[pbob10]

I've had brain fog ever since my PCS started, and I've always found it hard to differentiate between that and actual vision problems. To start with it felt like my eyes took longer to focus, but as the fog has made a slight improvement that doesn't seem to be the case.

I had my eyes tested not long after PCS started and there was a mild difficiency in vision, however not enough to warrant glasses. Lately I've noticed my vision deteriorate and am going back for another eye test. Perhaps importantly, the deterioration is with the same type of vision, long distance, that showed a slight weakness in my earlier eye test, so may it's just normal.
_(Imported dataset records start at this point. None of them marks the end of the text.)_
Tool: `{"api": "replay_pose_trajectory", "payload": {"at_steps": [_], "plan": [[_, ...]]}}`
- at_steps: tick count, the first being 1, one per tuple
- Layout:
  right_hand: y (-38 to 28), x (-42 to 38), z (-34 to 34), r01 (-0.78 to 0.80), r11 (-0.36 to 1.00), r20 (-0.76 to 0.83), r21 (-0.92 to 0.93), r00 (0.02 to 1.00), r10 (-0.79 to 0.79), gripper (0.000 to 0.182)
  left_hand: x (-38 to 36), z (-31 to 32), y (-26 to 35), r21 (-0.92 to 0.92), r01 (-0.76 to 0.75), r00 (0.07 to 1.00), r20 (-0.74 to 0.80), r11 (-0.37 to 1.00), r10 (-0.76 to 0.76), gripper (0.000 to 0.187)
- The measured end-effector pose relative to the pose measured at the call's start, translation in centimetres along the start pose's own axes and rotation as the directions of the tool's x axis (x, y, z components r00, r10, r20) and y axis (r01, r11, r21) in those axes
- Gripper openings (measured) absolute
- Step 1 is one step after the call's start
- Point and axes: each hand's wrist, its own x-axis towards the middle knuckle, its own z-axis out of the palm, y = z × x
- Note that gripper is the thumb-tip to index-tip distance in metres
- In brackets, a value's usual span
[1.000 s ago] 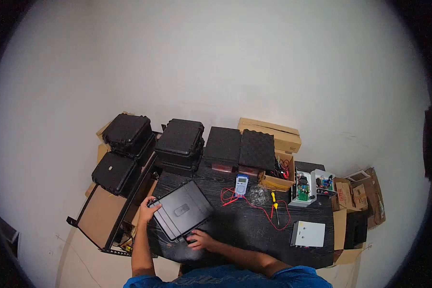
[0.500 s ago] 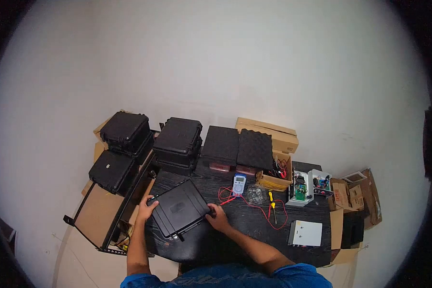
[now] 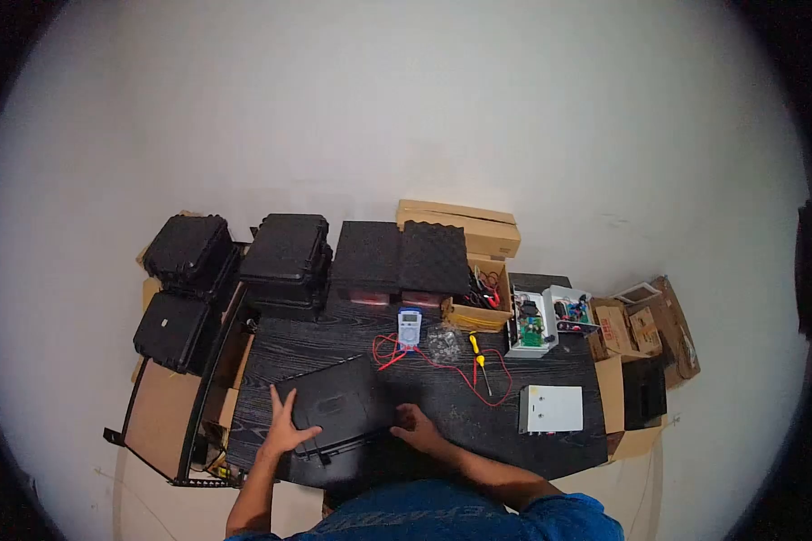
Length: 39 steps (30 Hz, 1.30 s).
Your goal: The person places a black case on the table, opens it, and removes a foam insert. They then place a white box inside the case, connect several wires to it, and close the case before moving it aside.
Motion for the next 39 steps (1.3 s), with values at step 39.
{"api": "replay_pose_trajectory", "payload": {"at_steps": [39], "plan": [[-2.5,-7.0,-8.4,0.165,0.208,0.156,-0.964,0.986,-0.062,0.079,3.1,12.4,7.2,0.367,-0.766,0.633,0.574,0.527,0.520,0.100]]}}
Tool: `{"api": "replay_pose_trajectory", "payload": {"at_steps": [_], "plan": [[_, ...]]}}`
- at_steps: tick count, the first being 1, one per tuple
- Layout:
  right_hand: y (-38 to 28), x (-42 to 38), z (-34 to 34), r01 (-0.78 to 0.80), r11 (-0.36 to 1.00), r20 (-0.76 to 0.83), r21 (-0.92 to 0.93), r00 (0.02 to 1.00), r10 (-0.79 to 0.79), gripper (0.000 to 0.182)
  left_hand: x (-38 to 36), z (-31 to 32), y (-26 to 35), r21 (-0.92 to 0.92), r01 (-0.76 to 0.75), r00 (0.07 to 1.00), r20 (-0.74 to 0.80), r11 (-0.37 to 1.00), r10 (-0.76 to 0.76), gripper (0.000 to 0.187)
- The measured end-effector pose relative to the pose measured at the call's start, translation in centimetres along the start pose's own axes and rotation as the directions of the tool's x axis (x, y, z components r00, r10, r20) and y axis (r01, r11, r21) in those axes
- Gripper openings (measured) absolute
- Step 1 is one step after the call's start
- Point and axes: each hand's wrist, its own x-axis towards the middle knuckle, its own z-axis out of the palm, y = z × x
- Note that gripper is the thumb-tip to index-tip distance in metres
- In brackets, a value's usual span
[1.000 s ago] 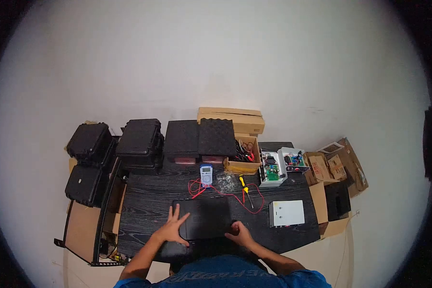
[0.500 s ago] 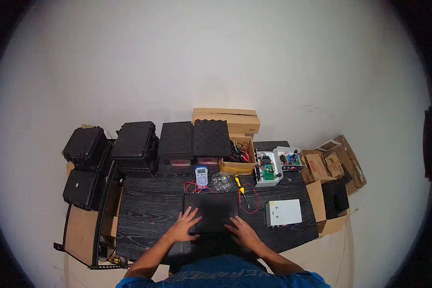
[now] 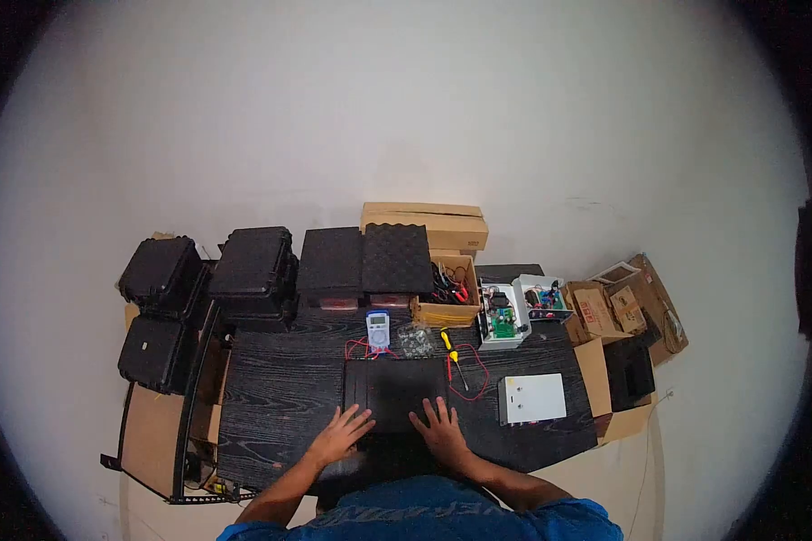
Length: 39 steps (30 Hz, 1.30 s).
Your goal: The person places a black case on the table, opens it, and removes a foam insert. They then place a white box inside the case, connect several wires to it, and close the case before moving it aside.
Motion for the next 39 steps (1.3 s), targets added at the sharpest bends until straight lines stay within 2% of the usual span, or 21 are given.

If I had any PCS related vision problems would it be blatantly obvious like everyhthing else? I see blurred vision as a commonly stated symptom but I'm not sure that applies to me. Things are starting to blur in long distances for me but nothing drastic and it's only recently that it's become noticable.

Would appreciate any thoughts.

[sbb78]

Try seeing a neuro-optomotrist or neuro-opthamologist. They assess vision from neurological perspective and have experience in assessing (and treating) folks with brain injury.

There is more information on NORA's (Neuro-Optometric Rehabilitation Association's) website under the "Patients" tab. Click on that tab, then go to "Vision and Brain Injury."

It's a lot of information, so if reading increases your PCS symptoms, cover up whatever you're not reading and do it little chunks.

Good luck!

[pbob10]

Thanks, I'll take a look. The eye test confirmed by eyesight has got worse but relative to what was shown in my previous test. I think it may be normal but I'm going to see what else I can find out in time.

[Dmom3005]

I went to see a neuro-opthamalogist. And he did some testing.

I then was sent to Physical Therapy. Were I did a lot of vision
therapy. It helped me a lot, but I still have some problems.

It was suggested I get a cane incase I start to have problems.

So I have one for when I start to get dizzy or my legs start
to give out.

I have fibromyalgia too.

Donna

[vini]

hi

the thing I notice is there are various visual problems associated with pcs /tbi

head ache auras

double vision from eye socket damage

bleary up close and far away But changes, due maybe to slow pupil reaction speed, so glasses not much help ?

tunnel vision

I had 20/20 vision pre injury but due to the changing nature of my vision now glasses help some times but not always

but its always worth a trip to the ophthalmic doctor let us know how you get on

[pbob10]

My vision has deteriorated enough to warrant glasses for some occasions. It's exactly the same defects as were shown in my first test, only things have got a bit worse. I don't think this is injury related and even if it was, it's relatively insignificant and normal in terms of vision weaknesses. I don't have blurred vision or severe diziness or anything, so I'll just keep an eye on things from here

[Hockey]

Sometimes with PCS, vision problems aren't so much about weakening eyesight in the conventional sense as about not being able to control properly the muscles that move the eye. One of my eyes flutterers when I try to look up or sideways. I also get muscle spasms there. Anybody else have that problem? I hope not - it's awful.

Cheers

[pbob10]

Quote:

Originally Posted by Hockey

Sometimes with PCS, vision problems aren't so much about weakening eyesight in the conventional sense as about not being able to control properly the muscles that move the eye. One of my eyes flutterers when I try to look up or sideways. I also get muscle spasms there. Anybody else have that problem? I hope not - it's awful.

Cheers

Yeah this is what I had kind of figured out. What I'm experiencing seems very in line with a normal decrease in eyesight that is similar to at least one of my parents. I don't have any of the commonly reported issues; blurred vision, things moving, what you are experiencing or what Vini posted.

I think if anything it may be emphasising my head fog symptom since it adds an additional layer of unclarity up there.

I'm sorry you have such troubles Hockey and really hope it improves. Sometimes I consider myself lucky, some of you on here have it even tougher than me.

[BeccaP]

Quote:

Originally Posted by Hockey

Sometimes with PCS, vision problems aren't so much about weakening eyesight in the conventional sense as about not being able to control properly the muscles that move the eye. One of my eyes flutterers when I try to look up or sideways. I also get muscle spasms there. Anybody else have that problem? I hope not - it's awful.

Cheers

I have a less intense variant of what you've described, thankfully no spasms, that sounds awful! When an object is moving toward my nose, the muscles don't move together properly and one of my eyes lags behind the other. This hasn't improved in the six months since "the hit". In general, the muscles that move my eyes around haven't been right since the hit, very bothered by quick movements, looking up or to the sides. That does seem to slowly be improving...time will tell.